The Unseen Spiritual Phenomena

1. An eagle’s nest is used for many years; through the years the eagle may enlarge the nest up to six feet high and five feet wide. The White Eagle, the Lord Jesus, shares His nest, which is on a rocky ledge on a mountain height, with those who are learning to fly with Him in Spirit. Spiritually, His nest represents a place of rest, quietness, and intimacy with Him (Ps. 31:20; 63:7; 91:1-2, 4, 9, 14). This is a place where one learns to trust Him as God’s everything, and so as one’s everything (Col 3:11; John 3:35).

2. The paper doll Christians copy one another by using standardized methods of ministry employed in the church, or they attempt to reproduce the kind of ministry that was effective in the life of a famous minister of the past. They may try to duplicate the conditions that brought revival at another location. This use of patterns and formulas is actually a form of divination (a method of obtaining results in the spiritual realm without God’s help), which He will not tolerate. Satan will often supply some of his limited power to this occult practice to advance his evil purposes. The false prophets in the Old Testament would repeat each other’s words or pronounce prophecies that God had not given them (Jer. 14:14; 23:30; Ezek. 22:28).

The Pharisees obeyed complicated rules and rituals of behavior, but their reverence for God consisted of tradition learned by rote (Isa. 29:13). The Lord refused to copy both the customs of the Pharisees and the God-inspired fasting of John the Baptist (Luke 5:33). He listened and watched for His Father’s instructions moment by moment (John 5:19-20, 30).
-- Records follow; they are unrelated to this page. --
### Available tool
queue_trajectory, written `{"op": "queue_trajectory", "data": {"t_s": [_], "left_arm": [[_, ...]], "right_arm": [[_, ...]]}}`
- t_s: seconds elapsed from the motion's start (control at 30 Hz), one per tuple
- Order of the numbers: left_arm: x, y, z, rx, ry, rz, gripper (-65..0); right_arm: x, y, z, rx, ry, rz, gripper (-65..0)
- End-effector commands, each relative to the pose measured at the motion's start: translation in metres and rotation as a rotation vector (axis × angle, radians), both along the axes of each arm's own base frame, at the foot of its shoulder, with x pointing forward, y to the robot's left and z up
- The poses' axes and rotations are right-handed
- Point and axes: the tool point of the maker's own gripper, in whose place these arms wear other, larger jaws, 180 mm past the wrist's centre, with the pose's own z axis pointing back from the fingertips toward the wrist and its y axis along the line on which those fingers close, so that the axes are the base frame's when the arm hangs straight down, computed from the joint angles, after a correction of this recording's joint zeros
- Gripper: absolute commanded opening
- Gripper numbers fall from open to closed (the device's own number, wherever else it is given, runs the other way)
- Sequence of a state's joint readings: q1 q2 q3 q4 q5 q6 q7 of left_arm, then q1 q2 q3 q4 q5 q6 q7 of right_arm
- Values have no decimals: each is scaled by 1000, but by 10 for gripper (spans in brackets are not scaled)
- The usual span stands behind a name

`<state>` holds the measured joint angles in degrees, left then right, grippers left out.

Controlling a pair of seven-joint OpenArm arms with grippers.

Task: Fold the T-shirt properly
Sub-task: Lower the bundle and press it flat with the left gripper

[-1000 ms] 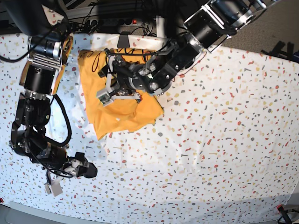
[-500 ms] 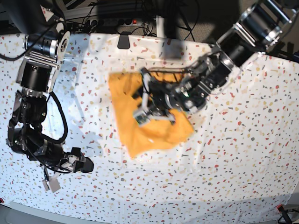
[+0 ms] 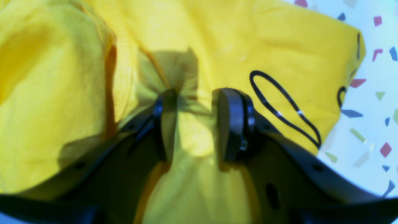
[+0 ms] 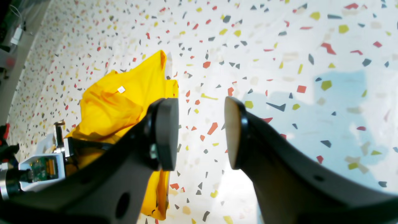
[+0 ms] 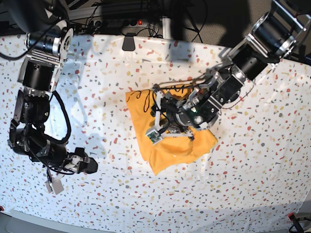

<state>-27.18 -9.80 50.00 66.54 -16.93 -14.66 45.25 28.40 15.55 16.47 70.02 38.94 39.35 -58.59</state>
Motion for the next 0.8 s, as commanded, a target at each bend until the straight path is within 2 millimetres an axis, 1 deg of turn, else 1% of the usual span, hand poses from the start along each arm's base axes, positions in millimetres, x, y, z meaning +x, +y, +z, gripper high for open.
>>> {"op": "queue_trajectory", "data": {"t_s": [0.0,0.1,0.23,0.33,0.5,0.6,0.7,0.77], "left_arm": [[4,45,-15,197,14,64,-420],[14,47,-5,211,-15,86,-420],[19,37,12,185,-51,92,-420],[21,22,34,145,-96,83,-420],[21,-6,78,49,-189,53,-420],[20,-17,96,7,-230,30,-420],[24,-15,100,14,-270,38,-420],[36,-7,106,35,-337,93,-420]], "right_arm": [[11,-2,27,7,-81,2,-406],[11,-2,27,7,-81,1,-406],[11,-4,25,-6,-76,-2,-406],[11,-5,24,-14,-72,-3,-406],[11,-5,23,-14,-72,-4,-406],[11,-5,23,-15,-71,-3,-406],[11,-5,23,-16,-69,-2,-406],[10,-5,22,-18,-62,0,-406]]}}
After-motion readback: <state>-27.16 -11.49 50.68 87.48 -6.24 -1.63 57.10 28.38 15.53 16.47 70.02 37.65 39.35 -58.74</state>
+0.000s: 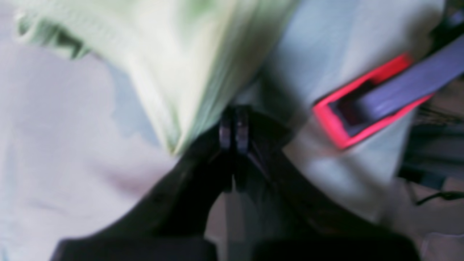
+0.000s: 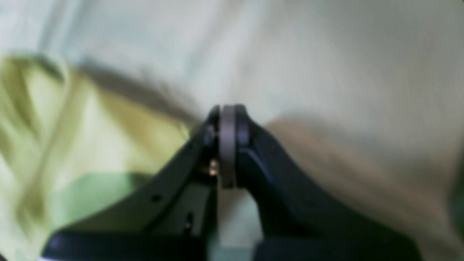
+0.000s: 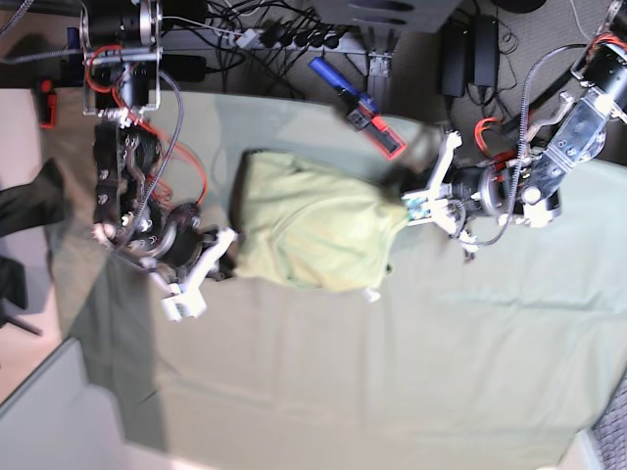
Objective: Fold the T-shirt properly
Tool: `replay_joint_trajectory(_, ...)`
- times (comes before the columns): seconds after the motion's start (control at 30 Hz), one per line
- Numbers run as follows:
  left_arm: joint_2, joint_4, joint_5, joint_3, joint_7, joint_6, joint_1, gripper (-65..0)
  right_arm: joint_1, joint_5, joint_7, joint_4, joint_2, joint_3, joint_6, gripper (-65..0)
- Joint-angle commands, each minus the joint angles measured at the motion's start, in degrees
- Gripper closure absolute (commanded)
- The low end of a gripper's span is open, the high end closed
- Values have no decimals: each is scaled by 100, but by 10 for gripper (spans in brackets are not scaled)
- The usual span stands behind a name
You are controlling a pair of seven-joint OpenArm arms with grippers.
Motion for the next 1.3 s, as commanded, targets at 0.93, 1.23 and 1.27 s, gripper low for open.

3. This kind of Christian is rare. This disciple “hates his [soul] life [mind, emotions and will] in this world” so that he may have the soul life of Christ forever (John 12:25). He is not at home on Earth (2 Cor. 5:8; Phil 1:23), for he cannot be satisfied by anything in this present world system (1 John 2:15; 17; 5:29). He desires only to feed upon the Lord Jesus as the hand of the Father shares His Son with him by the Spirit (Hos. 11:4; Ps. 78:23-25; John 6:32-35, 57).

Jesus’s food is to please and honor His Father in everything (John 4:32, 34; 8:29). Jesus alone nourishes the Father (Lev. 21:6; Num. 28:2; Ezek. 44:7). As His Son is the true bread and drink (John 6:51, 55) Jesus alone sustains such a Christian. In time, this kind of believer will be perfected into oneness with the Son and the Father so that he is, acts and looks like Jesus who is formed within him (John 17:21, 23; Gal. 4:19; 2 Cor. 4:10-12).

4. The lofty eagle flies alone or with his mate, soaring effortlessly on the thermal currents; he builds his nest as high as possible. He has binocular vision, a symbol of the believer whose spiritual eyes, Christ the great Eagle, has opened (Matt. 13:16-17; Eph. 1:18-19). This Christian is at home in the godly spiritual world (1 Cor. 2:9-10; Phil. 3:20). He “[seeks] the things above, where Christ is,” setting his mind upon the things of God (Col. 3:1-2).
The gift of the Holy Spirit enables the Spirit to bear witness of Christ in the saint (John 15:26), first to God the Father (Acts 2:3-4; 1 Cor. 14:2) and then to others (Acts 2:5, 9-11; 1:8).